Chapter  5

 

The Wagtail Religious Society (Linerle-selskapet)

 

I wrote that I do not believe in the supernatural. But I have to admit that I’m a bit superstitious.

 

            This morning, on Friday 11th of April, was a sunny morning. While looking out of the window towards the garden, I saw a familiar bird on the lawn. The sight filled my heart with joy. The bird was a wagtail, or a white wagtail (”linerle” in Norwegian). There are many species of wagtails, which come in different colours. In Norway I have never seen any other species than the white wagtail. It is not really white, but greyish in overall colour. The breast has a significant, large black spot. The tail has grey, white an black feathers.
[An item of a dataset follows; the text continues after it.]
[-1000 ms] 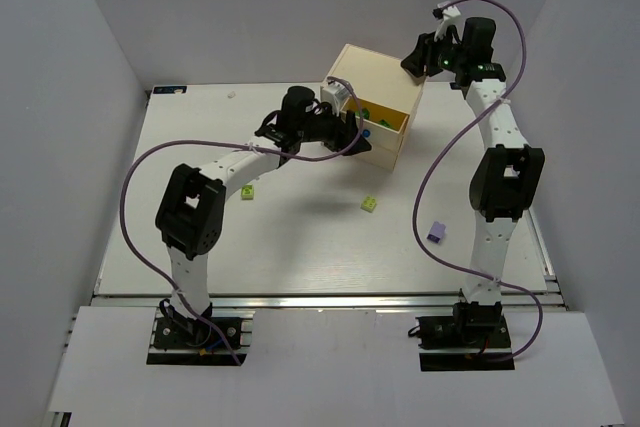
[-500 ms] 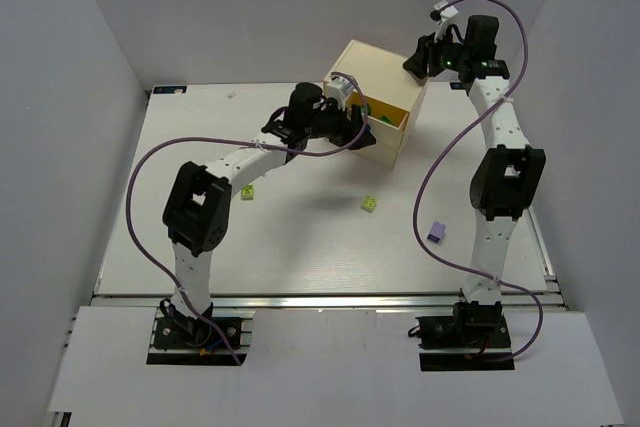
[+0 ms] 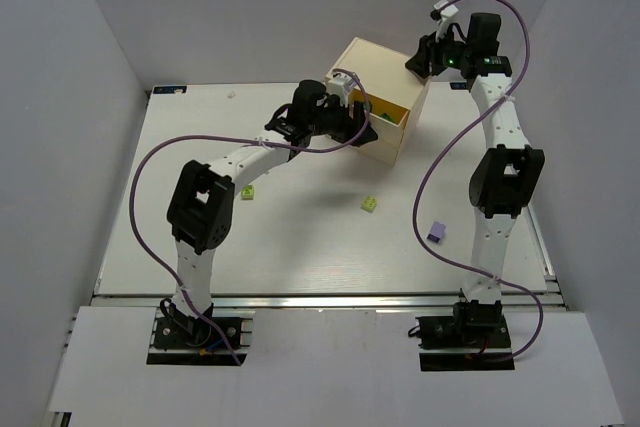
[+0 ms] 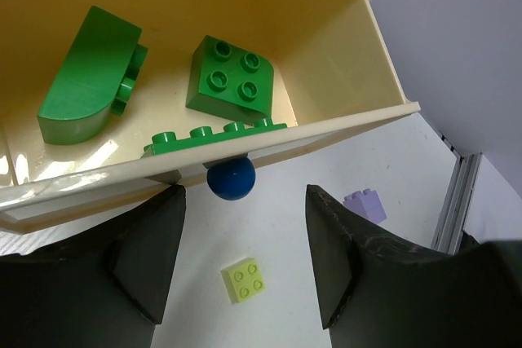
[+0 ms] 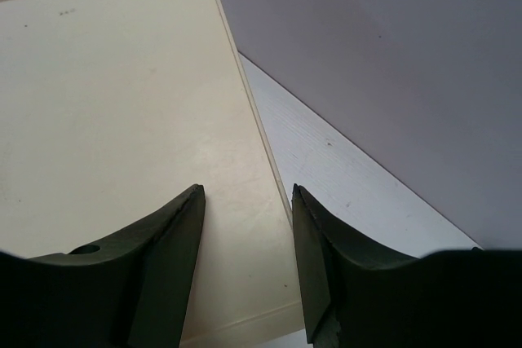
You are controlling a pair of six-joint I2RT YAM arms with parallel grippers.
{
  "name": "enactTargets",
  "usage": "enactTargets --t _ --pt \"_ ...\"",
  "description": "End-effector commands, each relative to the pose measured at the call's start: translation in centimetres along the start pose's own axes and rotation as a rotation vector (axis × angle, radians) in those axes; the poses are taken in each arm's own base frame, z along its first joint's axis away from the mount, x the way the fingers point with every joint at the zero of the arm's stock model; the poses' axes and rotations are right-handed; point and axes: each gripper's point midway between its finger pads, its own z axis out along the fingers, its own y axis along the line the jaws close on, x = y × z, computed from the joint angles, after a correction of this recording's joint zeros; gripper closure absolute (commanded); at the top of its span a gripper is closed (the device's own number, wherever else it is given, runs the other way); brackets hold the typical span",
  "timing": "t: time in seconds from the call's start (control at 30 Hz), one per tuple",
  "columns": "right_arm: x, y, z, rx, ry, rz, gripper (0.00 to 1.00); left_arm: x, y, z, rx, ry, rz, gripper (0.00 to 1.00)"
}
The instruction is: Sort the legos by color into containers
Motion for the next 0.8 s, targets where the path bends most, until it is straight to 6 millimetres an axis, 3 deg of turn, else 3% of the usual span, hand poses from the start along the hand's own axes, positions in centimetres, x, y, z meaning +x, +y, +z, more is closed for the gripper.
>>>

The English name must have been given to the bird because it wags the tail in a characteristical manner when it moves through the grass to pick whatever there is to eat.

 

            It is a migratory bird. The wagtail I observed was the first I have seen this spring. It is a true sign of spring. But what overjoyed me, was that I saw the little bird from behind. I saw its wagging tail. That is a good omen. The first sighting of the wagtail in spring is an important event to some people, including me. If one on the first sighting observes the black front of the bird, it is an ill omen, a warning of coming disasters, illness and death, no less.

 

            I was told about the omens of the wagtail by my grandmother on my mother’s side when I was a little child. What she told me, has stuck to me ever since.

 

          I grew up in the house of my grandparents, the house where I live today after i bought it from two of my cousins in 1986. My mother and father moved from Oslo to the house at Larkollen during The Scond World War to live with her parents. A reason for the move was that the big garden around the house was well suited for growing potatoes, vegetables, strawberries – and tobacco. In the meagre years of the war, gardens all over Norway were taken into use to grow food and tobacco. We also had a pig or two and a hundred hens, of the sort called white Italians. I was born in the neighbouring town Moss, on July 14th 1944. I lived quite happily in the house, until our little family of three moved to Oslo when I was seven years old.

 

         Our home at Larkollen was not a religious one. We never said prayers. There was no picture of Jesus on the wall of the living room. My beloved grandmother Ellen told me many things about nature, the flowers and the birds. I do not think she was more superstitious than most people. But she instructed me to cross my fingers, to knock on wood and to say ”seven, nine, thirteen” and spit three times when a black cat crossed the road in front of us. I still do these things. They are habits deeply rooted in me from childhood. Had our family been believers in Jesus, I would probably have had other habits and maybe have been a religious person. Religion thought you in childhood gets a firm grip on you.

 

          I do not really believe in the omens of the wagtail. I have a rational mind. But still I was extremely pleased to see the first wagtail of spring from behind. It happened just a few days before I am to get a conclusive test result at Ullevål Hospital. ”Very well, wagtail!” I exclaimed.

 

         There is of course no rational connection between what is in my blood sample and the spotting of a bird. If the test result is good for me, I’ll not praise to bird, and if it’s bad, I’ll not blame the wagtail for giving me a wrong signal.

 

            The thought struck me that belief in the omens of the wagtail in the years after the World War might have grown beyond  superstition and into a religious movement. That’s a crazy thought. But I need to joke with serious matters, and in my rumbling mind I developed a story about The Wagtail Religious Society.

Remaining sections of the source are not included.